En cierta medida, creo que Mickey 17 puede -y debe ser leída- como una alegoría a la violencia que sufren los trabajadores invisibles a lo largo del globo y que, con su trabajo precario, sostienen con fragilidad el sistema económico. Los dispensables son aquellos que construyen los estadios para la Copa Mundial de la FIFA Catar 2022 y que mueren en el intento, es la mano de obra migrante e informal que sostiene la economía de cuidado en los EE UU o la industria de la agricultura en la India, es la mano de obra infantil y las manos ensangrentadas que extraen el coltán necesario para la industria tecnológica. Esta mirada tiene sentido, si es que pensamos en los «Mickey» como trabajadores sometidos a la violenta transformación de sus cuerpos, ahogados en las trampas de deuda, desprotegidos debido a la laguna legal de muchas regulaciones locales e internacionales. Es el tipo de trabajador que es condenado a una cifra acumulativa, confundido con el poderío de la máquina, invisible ante la debilidad de su pasaporte, la censura de la prensa, el poder de la propaganda y el capital. En ese sentido, con la violencia en las fronteras y el trabajo informal cada vez más precario en el norte global, parece que es el momento adecuado para una película así, por más que duela. 

Aun así, creo que lo mejor que hace el cineasta surcoreano aquí es ofrecer un poderoso argumento antiespecista. Si nos ponemos a pensar, es claro que, a la larga, Mickey refleja el mismo destino de cientos de miles de animales en cautiverio cada día. Mickey es literalmente criado para morir. Es sometido a procesos de transformación corporal por un fin económico. Es perfectamente dispensable y negado de carácter moral: su muerte es conveniente porque es fácilmente reemplazable. La tortura física se justifica en nombre de la ciencia y el bien común. Casi todas las violentas muertes de Mickey provienen de la necesidad de experimentar bienes fundamentales para los habitantes del futuro planeta: intoxicación por radiación, ausencia de oxígeno en la nueva superficie, una vacuna para un nuevo tipo de virus, etc. No sorprende, además, la solidaridad entre especies que emerge entre los Mickey y las extrañas criaturas que habitan en este planeta, quienes le salvan la vida al Mickey 17. Allí donde Okja ofrecía una mirada hiperbólica del drama ecologista, este film consigue convencernos de la tortura sistemática a la que se someten muchos animales no humanos por culpa de un sistema estructuralmente opresivo, siempre dispuesto a la violencia. 

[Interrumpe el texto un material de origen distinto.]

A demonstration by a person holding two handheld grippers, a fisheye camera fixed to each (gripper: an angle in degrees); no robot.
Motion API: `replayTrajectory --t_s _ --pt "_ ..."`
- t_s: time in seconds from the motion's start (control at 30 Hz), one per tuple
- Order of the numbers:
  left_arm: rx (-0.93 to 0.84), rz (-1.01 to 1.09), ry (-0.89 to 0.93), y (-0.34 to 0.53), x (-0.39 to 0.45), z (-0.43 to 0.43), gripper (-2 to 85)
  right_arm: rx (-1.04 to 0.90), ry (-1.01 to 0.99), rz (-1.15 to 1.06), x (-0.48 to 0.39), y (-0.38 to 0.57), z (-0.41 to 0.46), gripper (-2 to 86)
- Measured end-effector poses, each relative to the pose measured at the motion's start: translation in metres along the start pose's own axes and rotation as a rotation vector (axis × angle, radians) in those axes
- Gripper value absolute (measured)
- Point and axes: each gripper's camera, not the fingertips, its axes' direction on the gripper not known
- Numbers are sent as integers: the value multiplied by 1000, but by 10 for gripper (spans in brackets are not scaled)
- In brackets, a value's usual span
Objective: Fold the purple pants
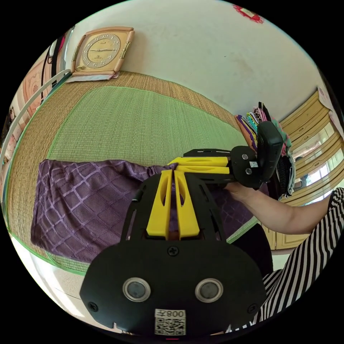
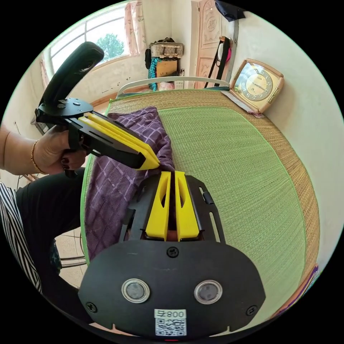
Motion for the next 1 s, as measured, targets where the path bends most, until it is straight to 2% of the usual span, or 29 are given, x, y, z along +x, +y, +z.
replayTrajectory --t_s 0.3,0.5,0.67,0.73,0.87,1.0 --pt "-171 -65 -182 4 -10 12 1 -16 -249 272 90 4 12 5" --pt "-141 -58 -181 8 -6 8 1 -92 -354 378 126 5 36 4" --pt "-142 -55 -183 9 -7 8 2 -79 -433 468 146 10 35 9" --pt "-144 -57 -185 9 -9 9 2 -58 -447 477 148 13 25 9" --pt "-116 -46 -166 11 -10 6 2 -1 -353 483 138 17 -12 3" --pt "-89 -9 -116 10 -11 17 2 3 -358 369 87 -3 -18 1"
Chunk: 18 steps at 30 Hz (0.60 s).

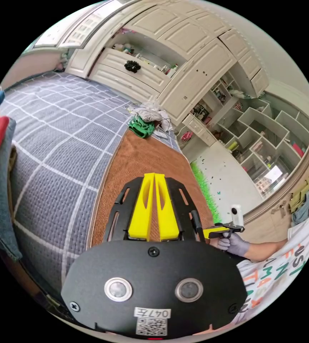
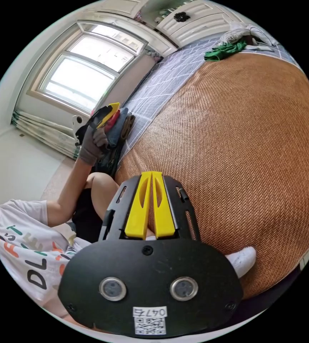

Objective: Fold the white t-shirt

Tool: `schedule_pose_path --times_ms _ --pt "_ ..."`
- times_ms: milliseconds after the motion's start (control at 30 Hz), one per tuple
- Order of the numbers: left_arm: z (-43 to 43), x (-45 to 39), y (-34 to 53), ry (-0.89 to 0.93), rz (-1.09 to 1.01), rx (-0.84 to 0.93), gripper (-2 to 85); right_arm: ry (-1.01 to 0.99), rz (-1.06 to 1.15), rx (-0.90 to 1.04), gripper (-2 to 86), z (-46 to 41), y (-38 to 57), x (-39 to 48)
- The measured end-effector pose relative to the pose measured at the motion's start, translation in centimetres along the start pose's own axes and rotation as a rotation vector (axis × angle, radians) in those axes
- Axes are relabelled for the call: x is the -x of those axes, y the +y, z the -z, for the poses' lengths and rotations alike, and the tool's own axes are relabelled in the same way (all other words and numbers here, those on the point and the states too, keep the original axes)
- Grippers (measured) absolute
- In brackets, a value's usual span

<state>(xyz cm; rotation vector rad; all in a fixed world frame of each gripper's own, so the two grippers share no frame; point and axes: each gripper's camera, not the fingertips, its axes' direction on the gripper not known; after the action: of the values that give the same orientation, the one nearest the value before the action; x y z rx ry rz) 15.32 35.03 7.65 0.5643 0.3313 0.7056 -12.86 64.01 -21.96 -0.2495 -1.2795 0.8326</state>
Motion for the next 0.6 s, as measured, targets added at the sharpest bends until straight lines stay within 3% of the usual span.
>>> schedule_pose_path --times_ms 233,467,600 --pt "13.6 -9.3 -3.7 -0.180 -0.004 -0.007 -1.0 -0.051 -0.033 0.063 -1.2 -4.6 2.5 -0.6" --pt "25.3 -17.9 -1.6 -0.394 -0.067 -0.001 -0.8 -0.168 -0.062 0.084 -1.2 -8.4 4.9 -1.1" --pt "31.5 -22.0 1.4 -0.611 -0.054 0.043 0.4 -0.195 -0.047 0.101 -1.2 -10.3 6.2 -0.5"
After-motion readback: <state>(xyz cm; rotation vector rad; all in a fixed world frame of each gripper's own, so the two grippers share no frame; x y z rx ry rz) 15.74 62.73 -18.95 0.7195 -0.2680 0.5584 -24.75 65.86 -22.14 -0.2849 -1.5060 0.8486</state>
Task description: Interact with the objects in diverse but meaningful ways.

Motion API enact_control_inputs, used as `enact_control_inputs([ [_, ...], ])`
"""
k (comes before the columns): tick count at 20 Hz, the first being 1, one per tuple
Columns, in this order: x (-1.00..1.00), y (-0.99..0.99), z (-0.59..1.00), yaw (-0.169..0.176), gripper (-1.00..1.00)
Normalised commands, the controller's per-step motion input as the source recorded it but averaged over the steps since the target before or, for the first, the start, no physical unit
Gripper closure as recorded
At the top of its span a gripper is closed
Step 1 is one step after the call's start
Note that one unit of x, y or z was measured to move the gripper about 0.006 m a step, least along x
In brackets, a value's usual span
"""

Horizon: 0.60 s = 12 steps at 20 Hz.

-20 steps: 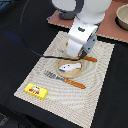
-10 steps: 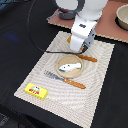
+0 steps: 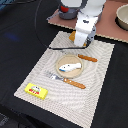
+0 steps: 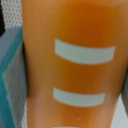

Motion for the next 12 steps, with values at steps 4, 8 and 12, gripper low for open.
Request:
enact_control_inputs([
  [4,-0.38,0.11,-0.18,0.051,-1.00],
  [8,-0.32,0.14,0.12,0.018,-1.00],
  [12,-0.32,0.13,0.54,0.000,-1.00],
])
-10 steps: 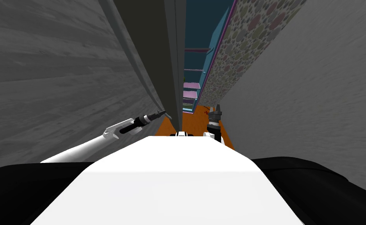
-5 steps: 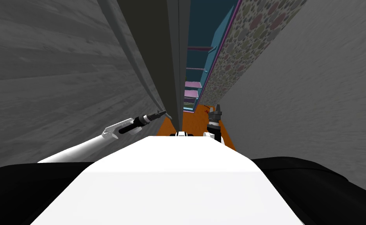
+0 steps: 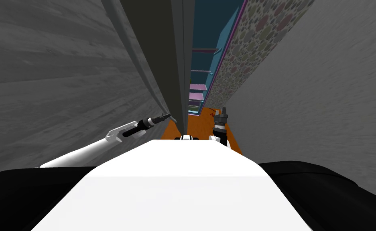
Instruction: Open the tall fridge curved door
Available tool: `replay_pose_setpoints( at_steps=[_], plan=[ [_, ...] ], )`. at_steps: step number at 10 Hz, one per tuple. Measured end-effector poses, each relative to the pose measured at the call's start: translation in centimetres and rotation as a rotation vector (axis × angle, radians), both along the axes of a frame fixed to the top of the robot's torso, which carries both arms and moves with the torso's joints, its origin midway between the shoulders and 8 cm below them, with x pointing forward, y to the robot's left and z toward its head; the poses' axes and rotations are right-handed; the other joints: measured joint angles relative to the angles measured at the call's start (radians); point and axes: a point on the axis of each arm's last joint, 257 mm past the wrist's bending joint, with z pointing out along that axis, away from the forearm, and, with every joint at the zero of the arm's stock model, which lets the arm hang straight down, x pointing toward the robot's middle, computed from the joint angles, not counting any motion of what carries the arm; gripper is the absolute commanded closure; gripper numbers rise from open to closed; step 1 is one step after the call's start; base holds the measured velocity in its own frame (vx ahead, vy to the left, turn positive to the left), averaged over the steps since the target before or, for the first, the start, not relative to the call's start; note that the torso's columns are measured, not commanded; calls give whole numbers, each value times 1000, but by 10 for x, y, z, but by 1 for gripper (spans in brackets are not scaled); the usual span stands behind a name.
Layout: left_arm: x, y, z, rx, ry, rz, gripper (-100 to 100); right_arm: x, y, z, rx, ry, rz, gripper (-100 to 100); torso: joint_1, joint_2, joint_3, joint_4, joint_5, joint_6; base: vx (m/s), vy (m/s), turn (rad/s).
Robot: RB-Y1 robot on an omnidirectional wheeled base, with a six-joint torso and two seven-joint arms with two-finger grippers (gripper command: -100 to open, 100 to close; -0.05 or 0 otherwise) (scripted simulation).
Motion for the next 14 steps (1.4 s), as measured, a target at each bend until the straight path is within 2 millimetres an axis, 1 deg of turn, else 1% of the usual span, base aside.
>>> replay_pose_setpoints(
  at_steps=[1, 2, 3, 5, 7, 9, 11, 13, 14],
  plan=[
    [-1, 2, 0, -1, 1, -1, 100, 0, 0, 0, 0, 0, 0, 0, 2, 1, 0, 1, 0, -2, -42, 105, -67],
    [0, 4, 0, 7, -3, 1, 100, 0, 0, 0, 0, 0, 0, 0, 7, 1, 0, 3, 0, 0, -84, 209, -99],
    [-1, 3, 0, 16, -7, -5, 100, 0, 0, 0, 0, 0, 0, 0, 8, 2, 0, 4, 0, 1, -77, 186, -34],
    [-8, -1, 6, 18, -21, -24, 100, 0, 0, 0, 0, 0, 0, 0, 0, 10, 6, 4, -1, -5, -54, 137, -24],
    [-10, -5, 8, 17, -29, -37, 100, 0, 0, 0, 0, 0, 0, 0, -4, 13, 9, 3, -1, -6, -15, 38, -3],
    [-8, -4, 6, 17, -29, -38, 100, 0, 0, 0, 0, 0, 0, 0, -2, 12, 8, 2, 0, -5, 8, -22, 6],
    [-7, -6, 6, 19, -29, -35, 100, 0, 0, 0, 0, 0, 0, 0, -3, 11, 8, 1, 0, 0, -6, 15, 2],
    [-7, -3, 6, 18, -24, -37, 100, 0, 0, 0, 0, 0, 0, 0, -1, 11, 7, 3, 0, -5, 0, -1, -2],
    [-8, -5, 7, 19, -24, -36, 100, 0, 0, 0, 0, 0, 0, 0, -2, 12, 8, 3, -1, -2, -28, 128, -390]
  ],
)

También es cierto que, debida a la disparatada puesta en escena y el trabajo de Mark Ruffalo y Toni Collette, esta también es una película sobre el control oligárquico sobre los recursos naturales, la relación entre los súper ricos y el espectáculo, la prédica de un tecnooptimismo que sugiere que no vale la pena seguir rescatando este mundo y que conviene ir pensando en el siguiente. Es particularmente estremecedor el fanatismo de los seguidores de Kenneth Marshall, el  excongresista que lidera la expedición y que es interpretado con suficiente carisma por Ruffalo. ¿Qué nos dice que la promesa de un multimillonario ultrarreligioso de llevarnos a conquistar un nuevo planeta nos parezca tan ridículo en la pantalla? Allí donde la sátira de Don’t Look Up (2021) parecía se parecía demasiado a la caricatura, el tono ligero y autorreferencial de Bong Joon-ho tiene mucho más balance, y la historia de millonarios como supervillanos se siente mucho más fresca. 

Es cierto que Mickey 17 dista de ser perfecta: por ratos parece un pastiche de las otras películas de Bong Joon-ho en EE.UU., que el guion a veces se sale de control y que el tono puede parecer demasiado ligero por su propio bien, pero nada de eso niega la importancia inmediata de tener un film así, que utiliza la comedia, y la comedia de tontos y farsa, como un mecanismo de protesta política, como un indicador sintomático del tipo de violencia que el sistema produce sin temor en tantos cuerpos como el de Mickey. Al menos por ahora podemos reírnos de eso.